◆ **Task to carry out**: Please repeat the data exactly. Any picture in it stays out.

───── Data provided ─────

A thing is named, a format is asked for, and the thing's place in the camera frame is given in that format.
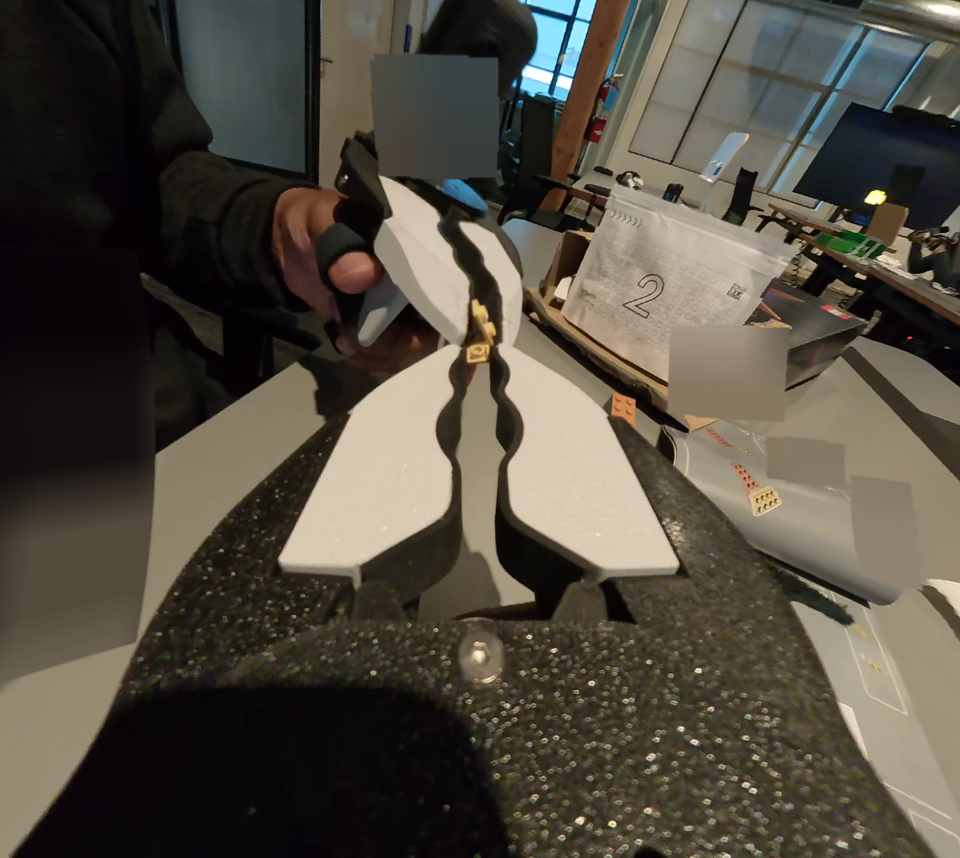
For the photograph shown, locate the small yellow brick assembly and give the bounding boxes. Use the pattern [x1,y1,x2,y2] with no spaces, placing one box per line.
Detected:
[464,296,499,365]

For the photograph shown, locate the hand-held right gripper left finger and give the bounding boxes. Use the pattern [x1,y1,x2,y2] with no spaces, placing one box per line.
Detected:
[279,345,463,581]

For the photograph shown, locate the wooden office table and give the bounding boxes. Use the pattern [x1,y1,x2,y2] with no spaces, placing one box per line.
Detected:
[773,221,960,331]

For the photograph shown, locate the person's left hand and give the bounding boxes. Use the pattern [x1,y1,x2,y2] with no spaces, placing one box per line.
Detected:
[273,186,439,358]

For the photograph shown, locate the brown cardboard tray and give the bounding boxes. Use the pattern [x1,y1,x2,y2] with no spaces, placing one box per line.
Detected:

─────

◆ **Expected output**:
A thing is named, a format is asked for, and the thing's place in the camera frame is given in that format.
For the photograph shown, locate the small yellow brick assembly and give the bounding boxes. Use the pattern [x1,y1,x2,y2] with no spaces, placing one box per line.
Detected:
[464,296,499,365]

For the photograph shown, locate the hand-held right gripper left finger and give the bounding boxes. Use the pattern [x1,y1,x2,y2] with no spaces, placing one box per line.
Detected:
[279,345,463,581]

For the photograph shown, locate the wooden office table and give the bounding boxes. Use the pattern [x1,y1,x2,y2] with no spaces, placing one box per line.
Detected:
[773,221,960,331]

For the photograph shown, locate the person's left hand and give the bounding boxes. Use the pattern [x1,y1,x2,y2] with no spaces, placing one box per line.
Detected:
[273,186,439,358]

For the photograph shown, locate the brown cardboard tray and give the bounding boxes. Use the pattern [x1,y1,x2,y2] with no spaces, placing one box per line.
Detected:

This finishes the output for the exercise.